Por la calleja triste y solitaria pasan ráfagas zumbadoras. El polvo
se arremolina y penetra en las habitaciones por los cristales rotos y a
través de los tableros de las puertas desvencijadas.
El crepúsculo envuelve con su parda penumbra tejados y muros y un
ruido lejano, profundo, llena el espacio entre una y otra racha: es la
voz inconfundible del mar.
En la tiendecilla de pompas fúnebres, detrás del mostrador, con el
rostro apoyado en las palmas de las manos, la propietaria parece
abstraída en hondas meditaciones. Delante de ella, una mujer de negras
ropas, con la cabeza cubierta por el manto, habla con voz que resuena en
el silencio con la tristeza cadenciosa de una plegaria o una confesión.
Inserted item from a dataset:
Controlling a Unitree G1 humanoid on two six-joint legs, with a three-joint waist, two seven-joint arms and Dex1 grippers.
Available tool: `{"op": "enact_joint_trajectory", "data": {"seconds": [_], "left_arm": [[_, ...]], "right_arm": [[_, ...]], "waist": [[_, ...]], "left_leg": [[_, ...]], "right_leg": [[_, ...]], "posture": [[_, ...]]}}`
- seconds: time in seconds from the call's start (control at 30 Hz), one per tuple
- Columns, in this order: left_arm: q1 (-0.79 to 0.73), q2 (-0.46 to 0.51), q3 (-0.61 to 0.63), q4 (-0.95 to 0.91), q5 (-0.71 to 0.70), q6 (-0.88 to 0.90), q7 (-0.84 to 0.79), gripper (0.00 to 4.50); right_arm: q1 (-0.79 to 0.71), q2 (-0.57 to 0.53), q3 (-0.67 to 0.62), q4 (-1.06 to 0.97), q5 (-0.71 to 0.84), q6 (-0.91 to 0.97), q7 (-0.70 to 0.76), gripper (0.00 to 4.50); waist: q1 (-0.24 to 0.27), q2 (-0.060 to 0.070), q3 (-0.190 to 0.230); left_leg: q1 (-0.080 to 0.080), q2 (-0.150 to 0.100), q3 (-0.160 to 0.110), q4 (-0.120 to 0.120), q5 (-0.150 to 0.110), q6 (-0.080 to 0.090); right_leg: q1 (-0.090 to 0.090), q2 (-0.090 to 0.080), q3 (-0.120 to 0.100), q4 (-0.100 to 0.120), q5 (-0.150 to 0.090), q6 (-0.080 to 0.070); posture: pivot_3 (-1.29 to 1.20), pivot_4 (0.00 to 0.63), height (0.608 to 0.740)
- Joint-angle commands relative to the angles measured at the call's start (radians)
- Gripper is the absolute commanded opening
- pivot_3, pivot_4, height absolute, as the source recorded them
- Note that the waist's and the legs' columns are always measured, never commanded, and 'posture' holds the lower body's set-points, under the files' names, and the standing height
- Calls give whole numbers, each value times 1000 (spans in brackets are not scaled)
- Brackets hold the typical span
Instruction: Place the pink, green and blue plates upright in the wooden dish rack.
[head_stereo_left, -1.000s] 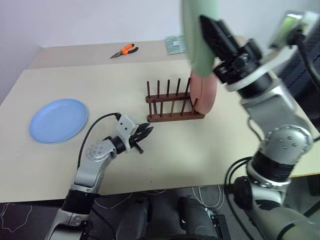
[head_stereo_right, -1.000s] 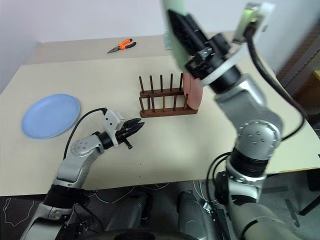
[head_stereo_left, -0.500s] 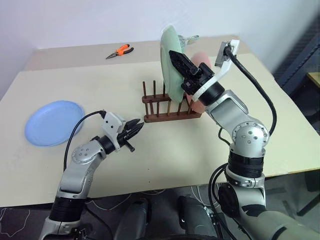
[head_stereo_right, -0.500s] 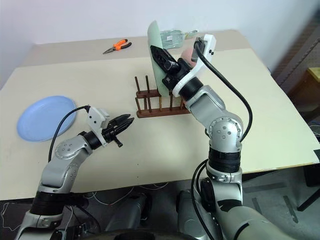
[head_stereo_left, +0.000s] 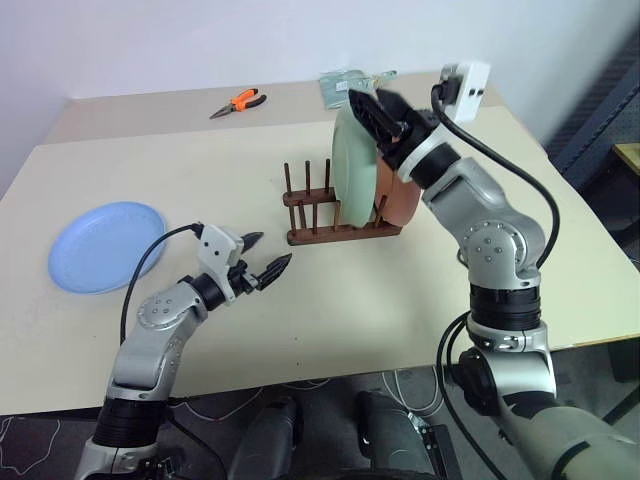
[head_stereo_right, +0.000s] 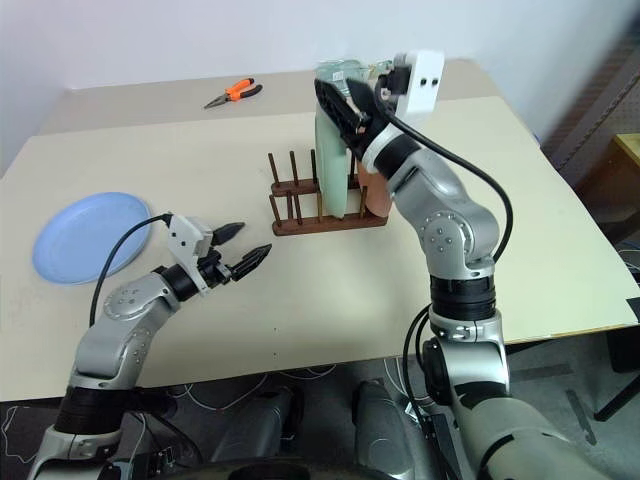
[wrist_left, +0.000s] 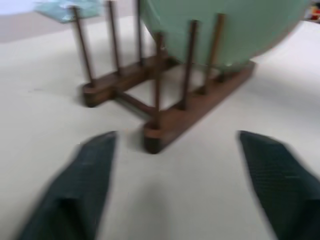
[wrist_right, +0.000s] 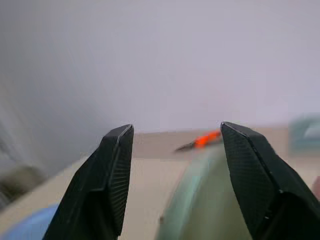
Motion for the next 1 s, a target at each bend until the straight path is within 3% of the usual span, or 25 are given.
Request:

Entre ambas hay algunas coronas y cruces de papel pintado.
La voz monótona murmura:
—…Después de mirarme un largo rato con aquellos ojos claros empañados
ya por la agonía, asiéndome de una mano se incorporó en el lecho, y me
dijo con un acento que no olvidaré nunca: “¡Prométeme que no la
desampararás! ¡Júrame, por la salvación de tu alma, que serás para ella
como una madre, y que velarás por su inocencia y por su suerte como lo
haría yo misma!”
La abracé llorando, y le prometí y juré lo que quiso.
(Una ráfaga de viento sacude la ancha puerta, lanzan los goznes un chirrido agudo y la voz plañidera continúa:)
—Cumplía apenas los doce años, era rubia, blanca, con ojos azules tan
cándidos, tan dulces, como los de la virgencita que tengo en el altar.
Hacendosa, diligente, adivinaba mis deseos. Nunca podía reprocharle cosa
alguna y, sin embargo, la maltrataba. De las palabras duras, poco a
poco, insensiblemente, pasé a los golpes, y un odio feroz contra ella y
contra todo lo que provenía de ella, se anidó en mi corazón.